Tout l’inverse de son adolescence loin des écrans, passée à Ciré-d’Aunis à « jouer avec les veaux, faire des maisons en bottes de paille, manger les prunes dans les arbres... C’était fabuleux, un peu mon Disneyland ! » Le fils de restaurateurs et petit-fils d’agriculteurs n’occulte pas pour autant les week-ends à faire le service dans les banquets et mariages, et ses sept années d’échecs, le jeu. « Sans doute une façon de composer avec moi-même, de canaliser un certain nombre de choses. » 


« Ils ne savaient pas que c’était impossible, alors ils l’ont fait. »

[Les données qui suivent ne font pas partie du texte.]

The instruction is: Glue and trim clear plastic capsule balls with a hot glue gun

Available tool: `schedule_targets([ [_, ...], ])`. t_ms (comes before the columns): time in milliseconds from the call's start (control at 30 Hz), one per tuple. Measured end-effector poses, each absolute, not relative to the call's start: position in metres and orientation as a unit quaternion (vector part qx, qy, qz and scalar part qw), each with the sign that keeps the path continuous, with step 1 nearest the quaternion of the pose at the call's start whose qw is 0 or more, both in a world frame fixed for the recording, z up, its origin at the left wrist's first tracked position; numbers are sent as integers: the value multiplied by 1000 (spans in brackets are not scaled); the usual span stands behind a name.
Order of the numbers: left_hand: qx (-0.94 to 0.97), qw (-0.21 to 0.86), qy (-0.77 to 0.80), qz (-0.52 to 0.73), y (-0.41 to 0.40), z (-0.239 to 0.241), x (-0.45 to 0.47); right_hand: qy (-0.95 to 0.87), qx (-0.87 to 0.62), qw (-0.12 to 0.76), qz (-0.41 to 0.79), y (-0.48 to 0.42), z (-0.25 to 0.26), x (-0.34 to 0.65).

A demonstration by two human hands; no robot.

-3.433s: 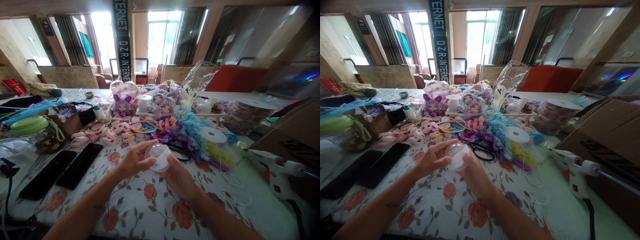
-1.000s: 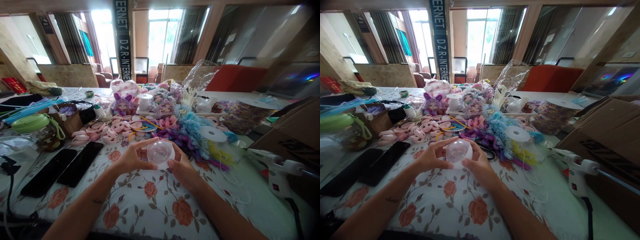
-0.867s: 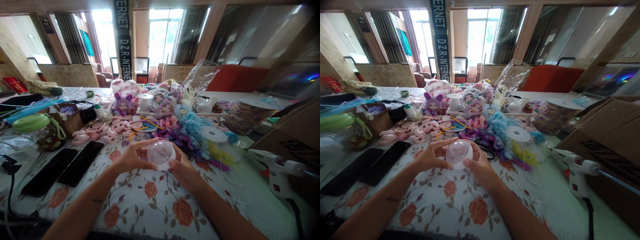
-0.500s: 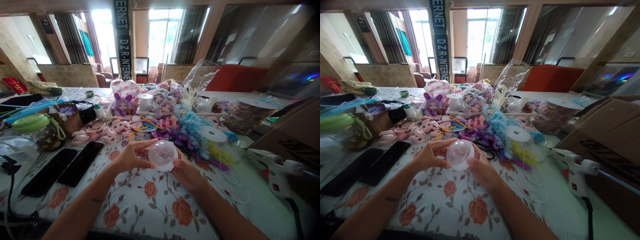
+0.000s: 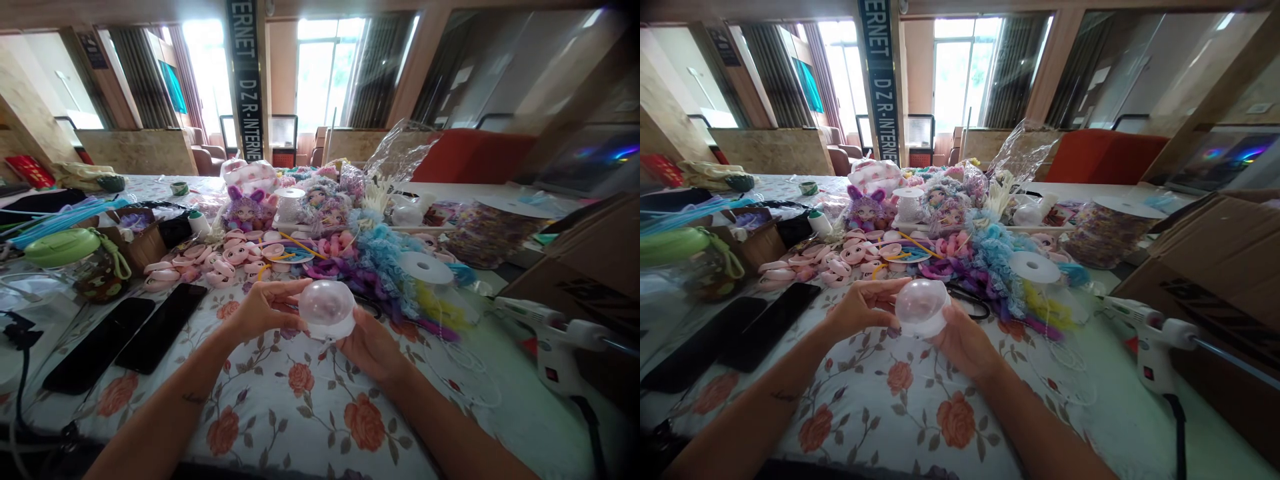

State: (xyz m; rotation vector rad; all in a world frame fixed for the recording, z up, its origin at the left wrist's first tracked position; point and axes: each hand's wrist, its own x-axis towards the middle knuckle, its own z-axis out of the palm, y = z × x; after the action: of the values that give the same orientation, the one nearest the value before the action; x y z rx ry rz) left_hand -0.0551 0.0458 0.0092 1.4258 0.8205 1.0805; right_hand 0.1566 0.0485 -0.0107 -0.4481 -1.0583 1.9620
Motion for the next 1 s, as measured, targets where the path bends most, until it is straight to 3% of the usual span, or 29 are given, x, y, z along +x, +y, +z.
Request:
schedule_targets([
  [200,610,566,306,462,46,6,-49,-375,-161,439,800,51,-9,155],
  [433,664,454,374,462,39,2,-40,-380,-156,431,803,49,-10,151],
  [833,623,508,353,479,39,0,-37,-387,-148,429,803,50,-13,151],
  [1000,632,474,385,477,36,1,-34,-361,-145,437,811,51,-14,151],
])
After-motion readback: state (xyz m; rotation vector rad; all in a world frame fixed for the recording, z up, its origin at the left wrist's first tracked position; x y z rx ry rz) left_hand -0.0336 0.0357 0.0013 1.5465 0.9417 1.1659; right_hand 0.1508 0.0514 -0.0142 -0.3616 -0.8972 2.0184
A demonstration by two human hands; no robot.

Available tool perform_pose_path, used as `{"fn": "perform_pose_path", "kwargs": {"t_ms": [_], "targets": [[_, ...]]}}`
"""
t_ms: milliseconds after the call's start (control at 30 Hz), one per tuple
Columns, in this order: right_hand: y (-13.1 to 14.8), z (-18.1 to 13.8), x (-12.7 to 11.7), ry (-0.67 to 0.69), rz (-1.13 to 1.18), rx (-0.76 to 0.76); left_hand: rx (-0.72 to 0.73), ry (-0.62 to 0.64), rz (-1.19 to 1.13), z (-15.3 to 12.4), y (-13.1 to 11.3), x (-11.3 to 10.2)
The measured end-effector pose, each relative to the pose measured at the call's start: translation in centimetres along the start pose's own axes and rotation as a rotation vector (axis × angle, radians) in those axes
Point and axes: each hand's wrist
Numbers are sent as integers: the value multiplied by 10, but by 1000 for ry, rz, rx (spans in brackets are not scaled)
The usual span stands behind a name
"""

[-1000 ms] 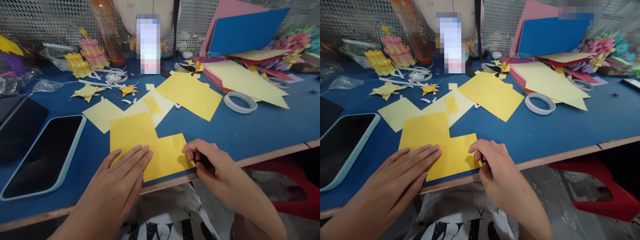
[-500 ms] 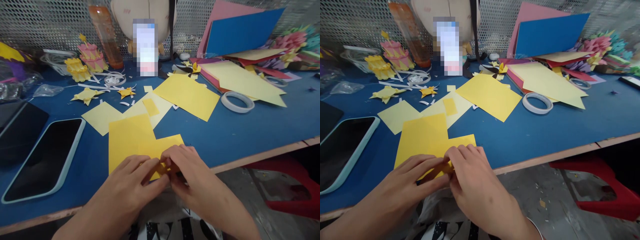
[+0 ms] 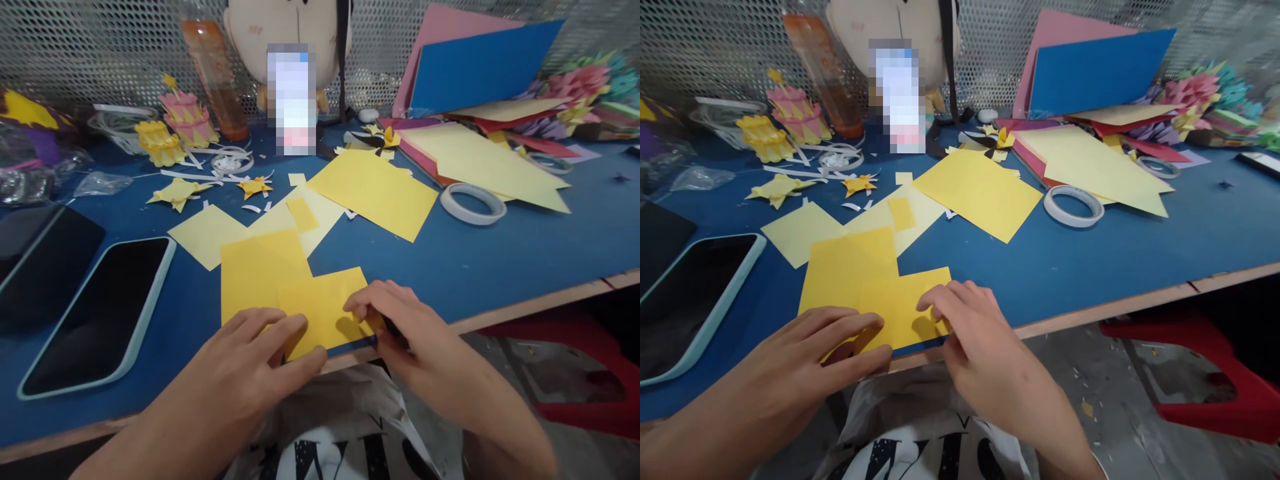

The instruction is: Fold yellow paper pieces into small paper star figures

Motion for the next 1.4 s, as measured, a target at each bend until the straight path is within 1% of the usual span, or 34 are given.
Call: {"fn": "perform_pose_path", "kwargs": {"t_ms": [100, 167, 233, 300, 333, 400, 467, 600, 767, 833, 967, 1000, 1067, 1133, 1200, 1267, 1333, 1400], "targets": [[-6, -2, -3, -63, 6, 34, -26, -9, -9, -2, 1, -4], [-8, -3, -4, -96, 18, 27, -44, 2, -14, -4, 4, -9], [-9, -4, -3, -128, 29, 25, -9, 22, -3, -8, 8, -15], [-8, -6, 0, -183, 36, 42, 46, 28, 22, -12, 11, -18], [-7, -7, 1, -215, 40, 60, 51, 26, 29, -14, 11, -19], [-3, -11, 5, -264, 55, 86, -5, 8, 31, -19, 8, -19], [1, -15, 9, -284, 88, 89, -70, -6, 22, -21, 4, -17], [5, -18, 13, -320, 210, 81, -84, -18, -7, -22, -1, -16], [4, -9, 19, -472, 424, 48, -81, -40, 0, -20, 0, -16], [2, -5, 22, -488, 423, 68, -83, -46, -4, -20, 0, -15], [-1, 1, 25, -454, 295, 102, -103, -69, -1, -22, 7, -14], [-2, 1, 25, -446, 263, 108, -123, -79, 39, -24, 11, -16], [-1, 1, 24, -433, 219, 118, -220, -89, 176, -28, 24, -20], [-1, 1, 24, -425, 196, 117, -401, -58, 333, -35, 40, -25], [0, 1, 25, -432, 186, 108, -529, -2, 430, -43, 55, -31], [0, 2, 25, -438, 184, 102, -603, 77, 427, -49, 65, -36], [1, 3, 26, -441, 178, 102, -700, 112, 371, -51, 70, -39], [1, 3, 25, -437, 167, 105, -785, 115, 326, -50, 72, -41]]}}
Point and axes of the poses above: each hand's wrist, its own z-axis towards the middle knuckle, its own x-axis out of the palm, y = z × x, and after that the axes turned 5 degrees about y, right-handed
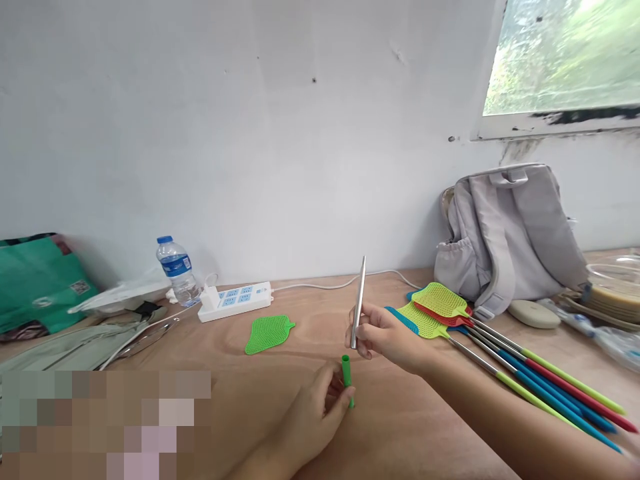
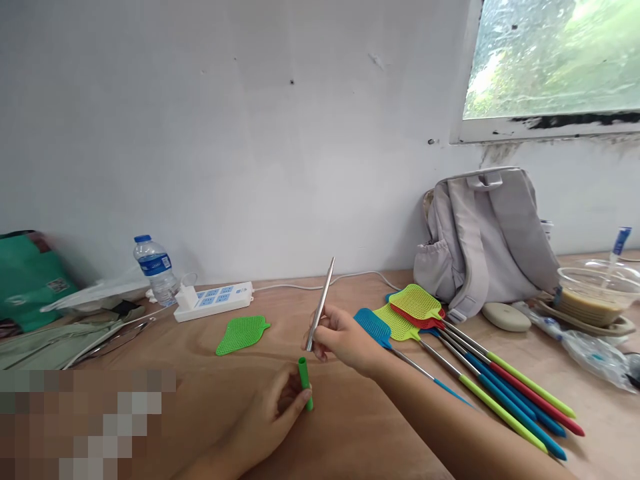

Avec ses yeux d’adulte, le professeur regarde son parcours avec un brin de tendresse et une certaine lucidité. « Pas très studieux » -il a redoublé plusieurs fois-, le minot n’aurait « jamais pu faire médecine avec Parcoursup ». Les fourches caudines de l’appli d’orientation d’aujourd’hui l’auraient immédiatement recalé. Comme quoi, les trajectoires se nourrissent de hauts mais aussi de bas. « C’est porteur d’espoir pour les gamins, n’est-ce pas ! » Le déclic ? « J’ai adoré mes cours d’anatomie avec Pierre Camina et plus tard ceux avec Daniel Marcelli. Un jour, je suis allé le voir en lui demandant ce qu’il fallait que je fasse pour suivre ses traces, enfin pour lui succéder en fait. » Onze ans et un clinicat à Paris plus tard, et voilà que l’élève a emboîté le pas à son maître à penser en 2011. L’anecdote le fait sourire et trahit une certaine ambition, celle de faire bouger les lignes, et une obsession, « le travail bien fait ».

La politique et lui

Lui qui « court après le temps » ne se voit pas vieillir et n’aspire au fond qu’à « être utile, être un bon père (trois enfants de 19, 
16 et 10 ans, ndlr) et un bon fils ». Ah, si, il s’est aussi promis de passer son CAP de pâtissier avant sa retraite en épicurien assumé. Le Poitevin d’adoption peut tomber en pâmoison devant le flan à la vanille bleue de Yann Couvreur, « les œuvres » de Philippe Continici et Nina Métayer. « La pâtisserie, martèle-t-il l’œil gourmand, c’est de la chimie appliquée. Et je suis assez admiratif des gens qui créent, passent des heures à élaborer une recette, se trompent, recommencent... » Toute ressemblance avec son domaine d’expertise n’est pas totalement fortuite. « Tenace et persévérant », l’enseignant-chercheur va en général au bout de ses idées. Il fait de la devise attribuée à Mark Twain -« Ils ne savaient pas que c’était impossible, alors ils l’ont fait »- son mantra. A l’aise face aux caméras et derrière un micro, il ne déteste pas la lumière. « Mais seulement quand c’est pour tenir une parole », jure-t-il. Suivra-t-il un jour les traces de sa mère Roselyne... maire des Eglises-d’Argenteuil ? « Il ne faut jamais dire jamais, mais ce n’est pas dans les tuyaux. » Ce qui l’est, en revanche, c’est la naissance, en 2027, d’un centre de psychiatrie périnatale et d’un Institut du collégien et du lycéen, à Saint-Benoît.